There was no thought, no plan, nothing but pure gut reaction as she screamed, ‘Sam, phone –’ before Miles lunged forward to grab her round the neck.
Sam did not think and afterwards did not remember. He could see Cat’s mobile on the hall table, ran for it and pressed 3, her automatic dial for Simon, who answered within a couple of rings.
It was Simon who recalled in detail and who never afterwards forgot the voice.
‘He’s in the kitchen, he’s killing Mummy, please come, please come …’
The phone was knocked out of Sam’s hand by Miles Hurley who swung at him twice, catching him on the side of his head, before opening the front door and racing to his car, starting it, turning it so fast it kicked up the gravel and the smell of burning tyres drifted in through the open door.

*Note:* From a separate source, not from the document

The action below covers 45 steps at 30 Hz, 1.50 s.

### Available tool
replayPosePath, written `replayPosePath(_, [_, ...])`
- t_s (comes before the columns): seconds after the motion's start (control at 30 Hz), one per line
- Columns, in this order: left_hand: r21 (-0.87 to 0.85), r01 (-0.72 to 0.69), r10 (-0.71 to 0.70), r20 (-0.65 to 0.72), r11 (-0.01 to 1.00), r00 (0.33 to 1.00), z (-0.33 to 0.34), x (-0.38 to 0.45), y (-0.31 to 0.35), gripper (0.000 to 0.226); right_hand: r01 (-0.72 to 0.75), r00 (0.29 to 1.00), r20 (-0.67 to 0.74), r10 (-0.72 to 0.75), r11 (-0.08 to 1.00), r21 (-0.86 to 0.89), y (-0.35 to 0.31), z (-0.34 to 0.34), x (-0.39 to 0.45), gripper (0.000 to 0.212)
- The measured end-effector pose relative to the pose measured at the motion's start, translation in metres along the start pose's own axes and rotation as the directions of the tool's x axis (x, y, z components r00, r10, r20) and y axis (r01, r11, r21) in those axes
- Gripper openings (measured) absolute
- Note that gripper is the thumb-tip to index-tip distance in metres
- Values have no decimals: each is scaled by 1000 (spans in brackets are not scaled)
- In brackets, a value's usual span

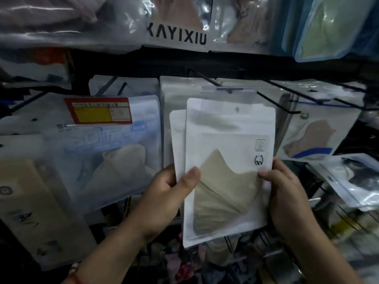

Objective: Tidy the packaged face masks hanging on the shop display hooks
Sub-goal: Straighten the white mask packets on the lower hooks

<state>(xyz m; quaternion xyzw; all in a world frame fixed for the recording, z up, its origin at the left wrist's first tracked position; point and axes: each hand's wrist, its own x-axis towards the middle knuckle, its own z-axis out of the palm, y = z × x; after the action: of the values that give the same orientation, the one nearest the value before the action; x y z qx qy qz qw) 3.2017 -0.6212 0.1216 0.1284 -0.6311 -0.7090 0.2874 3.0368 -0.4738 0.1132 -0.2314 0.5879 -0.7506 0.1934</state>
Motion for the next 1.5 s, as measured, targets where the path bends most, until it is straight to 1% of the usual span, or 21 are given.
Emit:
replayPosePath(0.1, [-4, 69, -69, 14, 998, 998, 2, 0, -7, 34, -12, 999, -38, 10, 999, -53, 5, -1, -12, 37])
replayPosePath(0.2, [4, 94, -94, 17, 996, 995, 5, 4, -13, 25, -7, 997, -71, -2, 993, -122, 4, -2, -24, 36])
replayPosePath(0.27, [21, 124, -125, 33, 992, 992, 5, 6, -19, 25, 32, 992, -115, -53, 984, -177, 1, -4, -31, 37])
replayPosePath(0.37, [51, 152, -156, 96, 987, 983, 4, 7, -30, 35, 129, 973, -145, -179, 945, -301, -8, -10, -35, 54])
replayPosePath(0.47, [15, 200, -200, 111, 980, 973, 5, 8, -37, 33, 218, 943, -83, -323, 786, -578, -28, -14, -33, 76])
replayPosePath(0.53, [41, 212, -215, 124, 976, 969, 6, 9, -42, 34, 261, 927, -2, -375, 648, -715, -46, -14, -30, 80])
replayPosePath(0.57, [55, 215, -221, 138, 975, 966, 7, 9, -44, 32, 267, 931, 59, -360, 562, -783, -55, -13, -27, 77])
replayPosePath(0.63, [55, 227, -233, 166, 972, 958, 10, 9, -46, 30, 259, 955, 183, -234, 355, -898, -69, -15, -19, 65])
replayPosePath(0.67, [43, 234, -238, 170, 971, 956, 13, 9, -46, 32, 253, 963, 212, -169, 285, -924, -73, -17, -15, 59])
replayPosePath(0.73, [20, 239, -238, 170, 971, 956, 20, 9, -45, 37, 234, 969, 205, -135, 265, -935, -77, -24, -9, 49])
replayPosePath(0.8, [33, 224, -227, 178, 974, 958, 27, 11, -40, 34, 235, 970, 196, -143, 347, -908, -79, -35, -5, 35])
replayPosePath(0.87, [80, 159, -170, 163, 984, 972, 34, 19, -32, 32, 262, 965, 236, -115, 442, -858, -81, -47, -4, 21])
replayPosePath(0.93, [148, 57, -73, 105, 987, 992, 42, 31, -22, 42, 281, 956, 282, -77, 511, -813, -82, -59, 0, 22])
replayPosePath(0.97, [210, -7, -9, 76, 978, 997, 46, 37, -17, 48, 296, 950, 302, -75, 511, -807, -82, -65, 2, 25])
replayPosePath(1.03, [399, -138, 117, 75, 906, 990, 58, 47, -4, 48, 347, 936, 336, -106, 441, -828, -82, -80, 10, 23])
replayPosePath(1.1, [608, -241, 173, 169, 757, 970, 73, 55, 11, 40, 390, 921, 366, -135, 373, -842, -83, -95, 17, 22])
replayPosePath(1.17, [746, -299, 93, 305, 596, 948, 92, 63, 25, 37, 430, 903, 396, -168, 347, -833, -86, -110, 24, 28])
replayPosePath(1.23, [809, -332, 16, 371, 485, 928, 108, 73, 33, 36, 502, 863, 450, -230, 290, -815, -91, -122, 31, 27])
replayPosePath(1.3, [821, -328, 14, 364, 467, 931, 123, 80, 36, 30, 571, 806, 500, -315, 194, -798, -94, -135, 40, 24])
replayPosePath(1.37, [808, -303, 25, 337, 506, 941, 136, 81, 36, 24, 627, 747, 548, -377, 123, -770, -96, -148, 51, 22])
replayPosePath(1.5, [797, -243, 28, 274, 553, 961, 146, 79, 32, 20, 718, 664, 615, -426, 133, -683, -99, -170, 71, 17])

‘Mummy,’ Sam said, and stumbled towards the kitchen door, his head smarting but not bleeding, not seriously hurt.
‘Mummy …’
Cat lay on the floor where Hurley had left her. Afterwards she remembered more than Sam, remembered the terrible pain in her throat and the pressure of trying to breathe, and then breathing again as she fell, remembered the odd sound that came out of her mouth and another sound, a grunt or a gasp that came out of Hurley’s, remembered hearing the car, hearing Sam, feeling Sam’s small warm body pressed against her own, his face against hers, hearing him trying to breathe and say her name through his panic and tears, remembered reaching up and holding him, holding him. Remembered a hundred years or five seconds and then the sound of sirens and more cars, more spraying gravel, and the blue of a light whirling round and round somewhere. Remembered footsteps, voices, and holding tightly to Sam. Remembered Simon’s voice, Simon, talking to her, talking to Sam, talking to the others, shouting at the others. Remembered more sirens, more lights, more confusion. Remembered relief.